A cause de cette réputation, de l’éloignement de la métropole, de leur isolement, et de leur surnom de "tombeau des français", les "îles du Salut" -mal nommées- avaient été transformées en bagne dès la révolution française. Les révolutionnaires y envoyèrent d’abord des "prêtres réfractaires", ceux qui avaient refusé de prêter serment à la "constitution civile du clergé". Puis Napoléon III organisa les bagnes les plus redoutés du monde dans toute la Guyane. Ils y fonctionneront pendant une centaine d’années. La porte d’entrée de ces bagnes était le port de Saint Laurent du Maroni et les îles du Salut en furent l’endroit le plus isolé.
Quand j’ai mis le pied sur l’île Royale, la principale des trois (à côté de l’île Saint Joseph et de l’île du diable), ce qui m’a frappée, ce sont les importantes constructions On dirait une petite ville coloniale structurée : l’église, des rues et escaliers, des entrepôts, l’hôpital, le phare, les maisons des gardiens (aujourd’hui hébergements pour touristes), le pavillon du directeur, élégant comme une résidence secondaire en Normandie ou en Bretagne,… Mais un détail montre que la vie était dure pour tout le monde sous ces tropiques, c’est le cimetière des enfants… ceux des gardiens chez qui le taux de mortalité était exceptionnellement élevé.
Les traces du bagne, aujourd’hui peuplé de singes et d’agoutis et enserré dans la végétation, sont en ruines. Mais ces ruines restent aussi un témoignage cruel de l’indignité à laquelle on soumettait les prisonniers. Une sorte de Guantanamo déshumanisant avant l’heure, avec en plus la guillotine qui fonctionnait périodiquement devant les autres détenus. En face de l’île Royale on aperçoit l’île du diable encore plus isolée, réservée aux politiques et où séjourna Dreyfus ! Il n'était pas le seul innocent à avoir fréquenté ces geôles.

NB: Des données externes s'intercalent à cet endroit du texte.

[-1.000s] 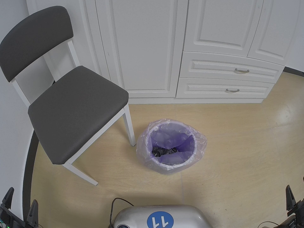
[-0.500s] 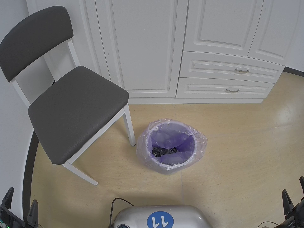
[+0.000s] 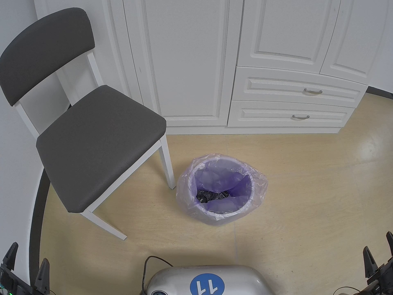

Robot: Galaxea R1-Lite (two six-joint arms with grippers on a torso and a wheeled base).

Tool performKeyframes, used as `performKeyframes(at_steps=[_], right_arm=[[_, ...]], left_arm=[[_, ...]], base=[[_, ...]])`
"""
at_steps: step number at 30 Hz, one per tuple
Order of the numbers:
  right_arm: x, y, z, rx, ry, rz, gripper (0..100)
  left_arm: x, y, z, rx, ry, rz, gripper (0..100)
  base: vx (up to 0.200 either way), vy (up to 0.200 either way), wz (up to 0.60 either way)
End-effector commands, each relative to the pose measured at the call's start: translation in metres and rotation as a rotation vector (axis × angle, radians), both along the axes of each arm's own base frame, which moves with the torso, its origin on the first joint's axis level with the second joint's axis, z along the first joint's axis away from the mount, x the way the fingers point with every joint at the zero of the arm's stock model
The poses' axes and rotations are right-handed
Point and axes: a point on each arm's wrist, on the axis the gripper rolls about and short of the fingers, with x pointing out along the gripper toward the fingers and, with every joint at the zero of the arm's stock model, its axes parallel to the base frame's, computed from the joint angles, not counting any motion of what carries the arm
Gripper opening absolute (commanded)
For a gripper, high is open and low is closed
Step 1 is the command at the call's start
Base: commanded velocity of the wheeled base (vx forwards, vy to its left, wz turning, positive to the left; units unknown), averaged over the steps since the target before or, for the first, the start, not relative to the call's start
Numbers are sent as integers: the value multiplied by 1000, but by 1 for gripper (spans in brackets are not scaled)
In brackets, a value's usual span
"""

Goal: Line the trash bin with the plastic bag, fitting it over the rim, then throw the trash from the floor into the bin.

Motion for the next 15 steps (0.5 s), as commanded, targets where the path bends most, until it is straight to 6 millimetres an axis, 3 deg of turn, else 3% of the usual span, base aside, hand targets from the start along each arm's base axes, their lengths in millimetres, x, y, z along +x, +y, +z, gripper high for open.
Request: performKeyframes(at_steps=[1,15], right_arm=[[0,0,-5,1,2,1,100],[0,0,-5,27,0,-7,100]], left_arm=[[0,0,-5,0,1,0,100],[0,0,-5,-17,4,9,100]], base=[[0,0,0],[0,0,0]])
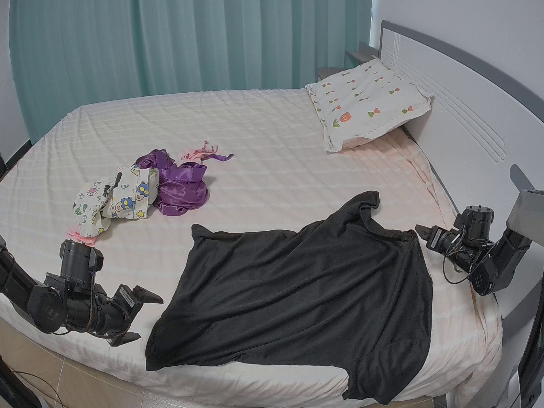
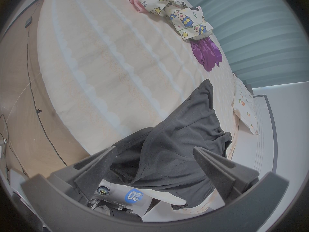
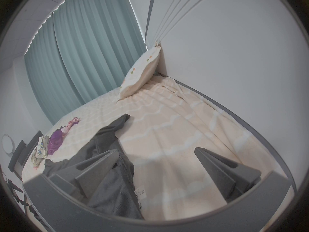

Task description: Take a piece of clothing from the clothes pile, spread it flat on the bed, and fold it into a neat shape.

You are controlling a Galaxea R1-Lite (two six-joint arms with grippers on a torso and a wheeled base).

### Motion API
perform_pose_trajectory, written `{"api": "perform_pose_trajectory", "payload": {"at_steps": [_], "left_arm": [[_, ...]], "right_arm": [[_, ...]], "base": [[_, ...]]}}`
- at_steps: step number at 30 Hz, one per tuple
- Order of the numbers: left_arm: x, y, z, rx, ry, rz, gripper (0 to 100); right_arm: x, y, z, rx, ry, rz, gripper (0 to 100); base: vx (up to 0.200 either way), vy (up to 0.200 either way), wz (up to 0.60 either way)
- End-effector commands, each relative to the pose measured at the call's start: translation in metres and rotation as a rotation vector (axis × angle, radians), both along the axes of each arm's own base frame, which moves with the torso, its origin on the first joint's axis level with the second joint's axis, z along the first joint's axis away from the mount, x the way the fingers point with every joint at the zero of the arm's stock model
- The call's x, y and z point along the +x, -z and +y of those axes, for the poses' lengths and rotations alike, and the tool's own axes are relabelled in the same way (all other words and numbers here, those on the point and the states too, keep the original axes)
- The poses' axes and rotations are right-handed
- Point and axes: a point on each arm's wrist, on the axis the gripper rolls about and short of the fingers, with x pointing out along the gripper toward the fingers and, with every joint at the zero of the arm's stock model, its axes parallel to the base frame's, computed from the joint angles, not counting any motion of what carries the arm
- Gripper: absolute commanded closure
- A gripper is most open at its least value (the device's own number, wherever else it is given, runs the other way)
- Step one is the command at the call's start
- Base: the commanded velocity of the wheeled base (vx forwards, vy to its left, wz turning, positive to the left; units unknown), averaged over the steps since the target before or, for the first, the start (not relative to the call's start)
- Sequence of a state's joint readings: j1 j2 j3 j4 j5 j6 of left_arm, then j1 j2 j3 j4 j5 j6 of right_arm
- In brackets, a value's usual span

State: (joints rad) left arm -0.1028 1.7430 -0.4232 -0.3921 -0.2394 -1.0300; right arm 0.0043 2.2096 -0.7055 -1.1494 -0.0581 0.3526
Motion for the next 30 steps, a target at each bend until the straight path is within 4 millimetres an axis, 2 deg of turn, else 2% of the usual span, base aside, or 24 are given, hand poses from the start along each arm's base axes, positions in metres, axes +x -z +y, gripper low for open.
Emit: {"api": "perform_pose_trajectory", "payload": {"at_steps": [1,4,7,9,13,19,22,26,30], "left_arm": [[0.0,0.0,0.0,-0.001,-0.001,-0.002,0],[0.0,0.0,0.0,-0.001,-0.001,-0.002,0],[0.0,-0.001,0.0,0.0,0.001,-0.004,0],[0.0,-0.001,0.0,0.0,0.001,-0.006,0],[0.0,-0.001,0.0,0.001,0.002,-0.008,0],[0.0,-0.001,0.0,0.001,0.002,-0.008,0],[0.0,-0.002,0.0,0.0,0.002,-0.009,0],[0.0,-0.001,0.0,0.001,0.002,-0.008,0],[0.0,-0.001,0.0,0.001,0.002,-0.008,0]], "right_arm": [[0.0,-0.009,0.01,0.017,-0.021,-0.032,0],[0.0,-0.012,0.022,0.048,-0.045,-0.038,0],[-0.001,-0.018,0.046,0.078,-0.091,-0.056,0],[0.001,-0.022,0.051,0.076,-0.099,-0.071,0],[0.005,-0.021,0.046,0.073,-0.08,-0.029,0],[0.008,-0.016,0.003,0.07,0.035,0.001,0],[0.005,-0.016,-0.006,0.078,0.053,0.005,0],[0.003,-0.023,-0.006,0.082,0.05,-0.015,0],[-0.004,-0.028,0.023,0.132,-0.012,-0.015,0]], "base": [[0.0,0.0,0.0],[0.0,0.0,0.0],[0.0,0.0,0.0],[0.0,0.0,0.0],[0.0,0.0,0.0],[0.0,0.0,0.0],[0.0,0.0,0.0],[0.0,0.0,0.0],[0.0,0.0,0.0]]}}
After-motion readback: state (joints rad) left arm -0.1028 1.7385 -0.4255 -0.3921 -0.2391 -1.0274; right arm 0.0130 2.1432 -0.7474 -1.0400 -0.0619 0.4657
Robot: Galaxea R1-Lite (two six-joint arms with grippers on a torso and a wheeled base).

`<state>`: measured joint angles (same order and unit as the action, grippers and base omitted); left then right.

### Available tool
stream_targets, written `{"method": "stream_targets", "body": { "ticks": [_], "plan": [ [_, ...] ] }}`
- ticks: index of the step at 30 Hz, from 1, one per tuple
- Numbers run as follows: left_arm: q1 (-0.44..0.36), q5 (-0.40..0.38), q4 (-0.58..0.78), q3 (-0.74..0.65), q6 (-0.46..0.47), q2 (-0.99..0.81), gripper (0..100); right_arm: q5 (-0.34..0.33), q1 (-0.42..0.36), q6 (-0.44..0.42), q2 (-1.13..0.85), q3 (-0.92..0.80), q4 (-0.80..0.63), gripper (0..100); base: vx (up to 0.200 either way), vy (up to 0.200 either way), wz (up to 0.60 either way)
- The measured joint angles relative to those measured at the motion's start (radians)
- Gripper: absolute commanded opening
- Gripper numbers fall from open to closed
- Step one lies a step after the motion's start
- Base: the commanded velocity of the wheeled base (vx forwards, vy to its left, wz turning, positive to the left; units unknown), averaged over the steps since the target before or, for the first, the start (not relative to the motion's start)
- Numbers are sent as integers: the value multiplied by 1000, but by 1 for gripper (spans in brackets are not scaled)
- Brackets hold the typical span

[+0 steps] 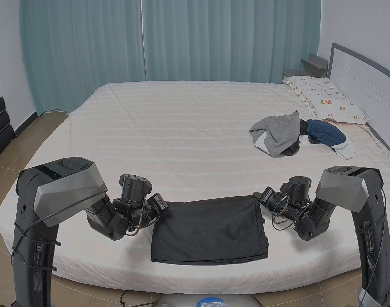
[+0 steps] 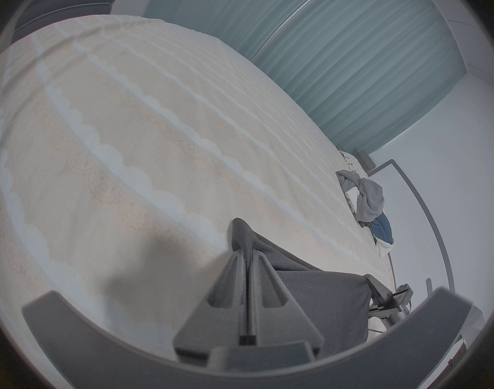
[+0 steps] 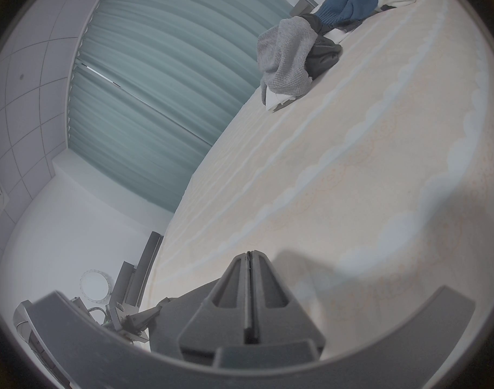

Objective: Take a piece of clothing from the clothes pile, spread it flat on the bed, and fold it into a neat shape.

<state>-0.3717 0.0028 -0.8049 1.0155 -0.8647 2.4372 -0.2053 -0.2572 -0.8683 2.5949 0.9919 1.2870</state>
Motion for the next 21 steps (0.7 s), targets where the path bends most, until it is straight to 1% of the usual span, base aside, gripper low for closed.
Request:
{"method": "stream_targets", "body": {
  "ticks": [10,11,21],
  "plan": [
    [-1,0,0,0,0,1,0,0,1,0,6,4,3,0,0,0,0],
    [-1,0,0,0,0,1,100,0,1,-1,6,5,4,100,0,0,0],
    [0,-1,-5,0,-6,2,100,-1,1,0,-1,-22,40,100,0,0,0]
  ]
}}
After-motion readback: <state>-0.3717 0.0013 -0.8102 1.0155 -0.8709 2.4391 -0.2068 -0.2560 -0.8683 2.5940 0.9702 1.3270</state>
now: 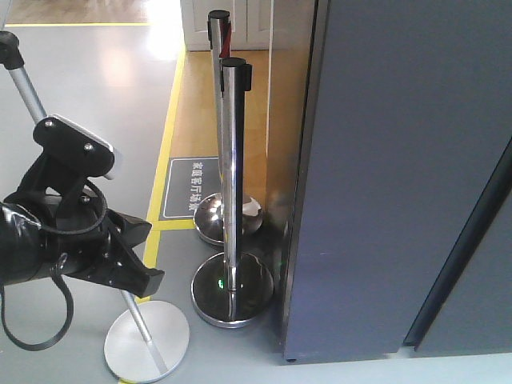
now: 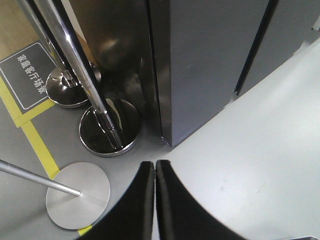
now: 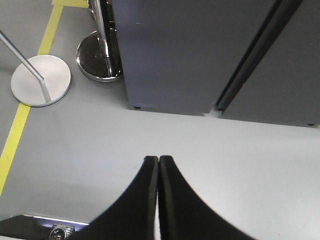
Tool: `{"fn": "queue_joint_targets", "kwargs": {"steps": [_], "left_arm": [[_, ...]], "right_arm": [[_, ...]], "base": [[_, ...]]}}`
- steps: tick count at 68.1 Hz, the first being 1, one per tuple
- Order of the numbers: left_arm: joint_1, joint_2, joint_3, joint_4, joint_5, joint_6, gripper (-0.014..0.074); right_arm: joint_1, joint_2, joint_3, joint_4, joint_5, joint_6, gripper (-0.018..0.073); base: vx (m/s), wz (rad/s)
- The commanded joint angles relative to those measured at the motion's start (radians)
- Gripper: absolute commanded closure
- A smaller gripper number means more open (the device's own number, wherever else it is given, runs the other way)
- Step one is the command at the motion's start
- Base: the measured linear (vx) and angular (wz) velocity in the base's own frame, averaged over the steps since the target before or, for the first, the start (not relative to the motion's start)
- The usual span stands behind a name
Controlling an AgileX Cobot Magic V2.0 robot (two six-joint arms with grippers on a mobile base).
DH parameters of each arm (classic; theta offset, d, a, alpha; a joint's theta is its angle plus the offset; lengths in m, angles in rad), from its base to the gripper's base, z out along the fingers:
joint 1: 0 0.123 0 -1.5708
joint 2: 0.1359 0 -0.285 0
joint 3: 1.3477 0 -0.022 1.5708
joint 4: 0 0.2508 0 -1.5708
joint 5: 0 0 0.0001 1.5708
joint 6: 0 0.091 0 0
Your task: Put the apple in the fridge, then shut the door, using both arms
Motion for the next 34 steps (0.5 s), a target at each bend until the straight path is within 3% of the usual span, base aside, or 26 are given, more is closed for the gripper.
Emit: {"fn": "queue_joint_targets", "kwargs": {"steps": [1, 34], "left_arm": [[0.002, -0.02, -0.024, 0.003, -0.058, -0.011, 0.0603], [0.002, -0.02, -0.024, 0.003, -0.058, -0.011, 0.0603]], "right_arm": [[0.002, -0.024, -0.017, -0.002, -0.048, 0.003, 0.0564], [0.002, -0.042, -0.017, 0.016, -0.043, 0.003, 0.0562]], "base": [[0.0, 0.0], [0.0, 0.0]]}}
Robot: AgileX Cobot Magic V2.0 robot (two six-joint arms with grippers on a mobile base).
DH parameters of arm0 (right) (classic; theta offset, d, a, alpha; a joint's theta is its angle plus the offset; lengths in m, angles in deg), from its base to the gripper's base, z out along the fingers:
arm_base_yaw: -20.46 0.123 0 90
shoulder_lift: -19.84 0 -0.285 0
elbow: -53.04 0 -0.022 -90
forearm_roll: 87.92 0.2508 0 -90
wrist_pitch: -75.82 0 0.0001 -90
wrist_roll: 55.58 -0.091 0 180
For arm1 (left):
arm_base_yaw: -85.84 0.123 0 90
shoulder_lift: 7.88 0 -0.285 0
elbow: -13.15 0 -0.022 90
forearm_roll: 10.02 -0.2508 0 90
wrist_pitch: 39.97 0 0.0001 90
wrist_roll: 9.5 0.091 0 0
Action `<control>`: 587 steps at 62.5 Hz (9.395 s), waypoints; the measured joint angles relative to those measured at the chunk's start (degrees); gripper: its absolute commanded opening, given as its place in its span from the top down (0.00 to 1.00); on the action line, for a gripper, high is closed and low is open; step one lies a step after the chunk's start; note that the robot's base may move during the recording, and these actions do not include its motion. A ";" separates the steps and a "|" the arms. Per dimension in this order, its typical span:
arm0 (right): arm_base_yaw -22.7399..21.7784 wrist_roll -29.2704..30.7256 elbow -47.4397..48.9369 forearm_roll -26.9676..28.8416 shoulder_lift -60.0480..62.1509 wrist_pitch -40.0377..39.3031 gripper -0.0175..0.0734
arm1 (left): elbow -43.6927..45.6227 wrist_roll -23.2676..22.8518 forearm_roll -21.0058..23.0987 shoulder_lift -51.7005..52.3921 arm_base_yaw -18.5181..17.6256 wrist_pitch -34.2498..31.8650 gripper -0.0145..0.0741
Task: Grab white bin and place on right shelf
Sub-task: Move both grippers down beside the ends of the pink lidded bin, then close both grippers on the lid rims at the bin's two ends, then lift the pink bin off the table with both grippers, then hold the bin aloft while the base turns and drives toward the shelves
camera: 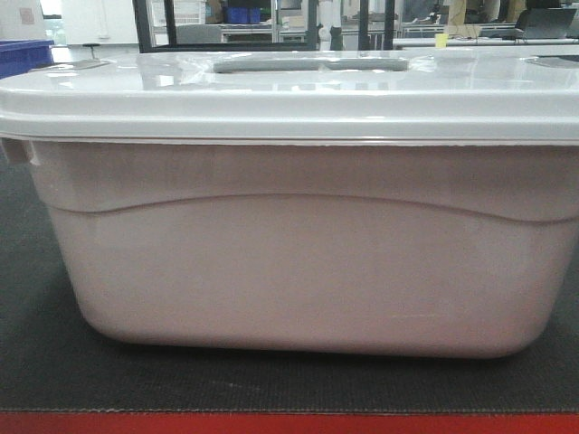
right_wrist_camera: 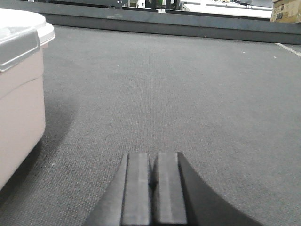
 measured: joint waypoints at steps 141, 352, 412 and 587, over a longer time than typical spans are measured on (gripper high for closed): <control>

Ces îles sont émouvantes. Elles sont aujourd’hui propriété du Centre National d’études spatiales (Cnes) parce que les îles sont sur la trajectoire des fusées lancées de Kourou ! Le Cnes a encore beaucoup de travail à faire pour redonner leur totale dignité à ces pages d’histoire de France, aussi un peu pages de l'histoire de l'humanité.